Perceived Onset Time of Medical Conditions: The Interplay Between Subjective Fear and Risk in Four Lifestyle Domains
- Autori: Monzani D.; Pancani L.; Rusconi P.; Pravettoni G.
- Anno di pubblicazione: 2022
- Tipologia: Articolo in rivista
- Parole Chiave: affect heuristic; health behaviors; omission bias; Onset time delaying effect; risk perception
- OA Link: http://hdl.handle.net/10447/543224
Engaging in unhealthy behaviors (e.g., smoking, drinking) and not engaging in healthy ones (e.g., exercising, consuming fruit and vegetables) are both relatively prevalent among individuals despite the available information about their risks for health. People’s perception of an event’s time course can be used to gauge their risk perception for that event thus casting light on any possible misperception and suggesting directions for health-promoting interventions. This study investigates people’s perception of the time of onset of 5 noncommunicable diseases (e.g., “having high blood pressure”) associated with 4 health-related behaviors: Smoking, drinking, exercising, and eating fruit and vegetable.

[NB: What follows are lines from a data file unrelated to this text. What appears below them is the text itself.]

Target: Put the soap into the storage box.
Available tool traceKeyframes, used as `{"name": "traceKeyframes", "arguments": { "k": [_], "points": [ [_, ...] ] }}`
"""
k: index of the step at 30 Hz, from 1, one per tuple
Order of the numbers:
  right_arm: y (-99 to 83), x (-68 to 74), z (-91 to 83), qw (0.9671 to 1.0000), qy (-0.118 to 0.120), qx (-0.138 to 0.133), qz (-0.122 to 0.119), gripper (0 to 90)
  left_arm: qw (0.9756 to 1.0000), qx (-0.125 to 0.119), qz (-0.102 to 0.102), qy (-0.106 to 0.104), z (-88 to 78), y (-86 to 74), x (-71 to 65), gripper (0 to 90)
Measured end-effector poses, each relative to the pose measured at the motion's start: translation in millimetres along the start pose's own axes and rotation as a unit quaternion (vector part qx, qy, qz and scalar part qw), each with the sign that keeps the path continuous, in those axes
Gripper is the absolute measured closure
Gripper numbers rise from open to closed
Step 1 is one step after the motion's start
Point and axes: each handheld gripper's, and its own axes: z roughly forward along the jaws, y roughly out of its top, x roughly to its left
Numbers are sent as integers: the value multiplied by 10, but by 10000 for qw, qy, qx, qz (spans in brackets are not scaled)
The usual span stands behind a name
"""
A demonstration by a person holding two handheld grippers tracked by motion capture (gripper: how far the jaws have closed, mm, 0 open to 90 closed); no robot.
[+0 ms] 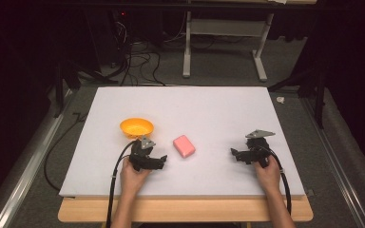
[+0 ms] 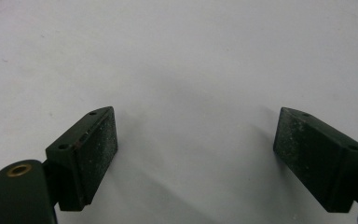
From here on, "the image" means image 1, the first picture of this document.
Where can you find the wooden table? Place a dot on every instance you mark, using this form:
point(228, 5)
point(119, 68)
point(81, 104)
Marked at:
point(187, 210)

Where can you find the white foam board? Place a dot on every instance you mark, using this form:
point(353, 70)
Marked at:
point(202, 110)

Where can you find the black metal stand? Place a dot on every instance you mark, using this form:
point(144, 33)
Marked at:
point(63, 82)
point(316, 88)

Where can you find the silver metal floor rail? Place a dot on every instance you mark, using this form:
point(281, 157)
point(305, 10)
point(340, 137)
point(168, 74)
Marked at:
point(339, 164)
point(28, 164)

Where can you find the crumpled white paper scrap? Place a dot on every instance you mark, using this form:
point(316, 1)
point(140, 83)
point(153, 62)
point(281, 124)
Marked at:
point(280, 99)

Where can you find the white metal desk frame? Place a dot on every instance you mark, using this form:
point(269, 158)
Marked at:
point(228, 28)

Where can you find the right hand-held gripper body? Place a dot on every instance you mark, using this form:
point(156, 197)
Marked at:
point(257, 152)

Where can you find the person's right hand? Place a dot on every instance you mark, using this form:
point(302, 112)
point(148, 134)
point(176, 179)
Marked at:
point(270, 177)

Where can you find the person's left hand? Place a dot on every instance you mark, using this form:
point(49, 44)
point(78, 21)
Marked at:
point(131, 180)

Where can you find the dark computer tower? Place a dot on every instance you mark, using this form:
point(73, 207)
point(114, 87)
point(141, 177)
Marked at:
point(107, 34)

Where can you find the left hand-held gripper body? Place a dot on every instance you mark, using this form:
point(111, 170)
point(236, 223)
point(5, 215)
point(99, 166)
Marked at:
point(138, 155)

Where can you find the orange plastic bowl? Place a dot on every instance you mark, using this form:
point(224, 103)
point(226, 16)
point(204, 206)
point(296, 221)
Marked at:
point(137, 127)

Participants from Italy (N = 214) and the UK (N = 151) gave onset time estimates of how long they thought it would take for 5 noncommunicable diseases to occur in the life of an 18-year-old person who starts or stops adopting those health-related behaviors. Results showed that participants who rated the noncommunicable diseases as more likely to themselves perceived the onset time of these diseases as more temporally proximal. Participants who were more afraid of developing the noncommunicable diseases estimated their onset time as delayed.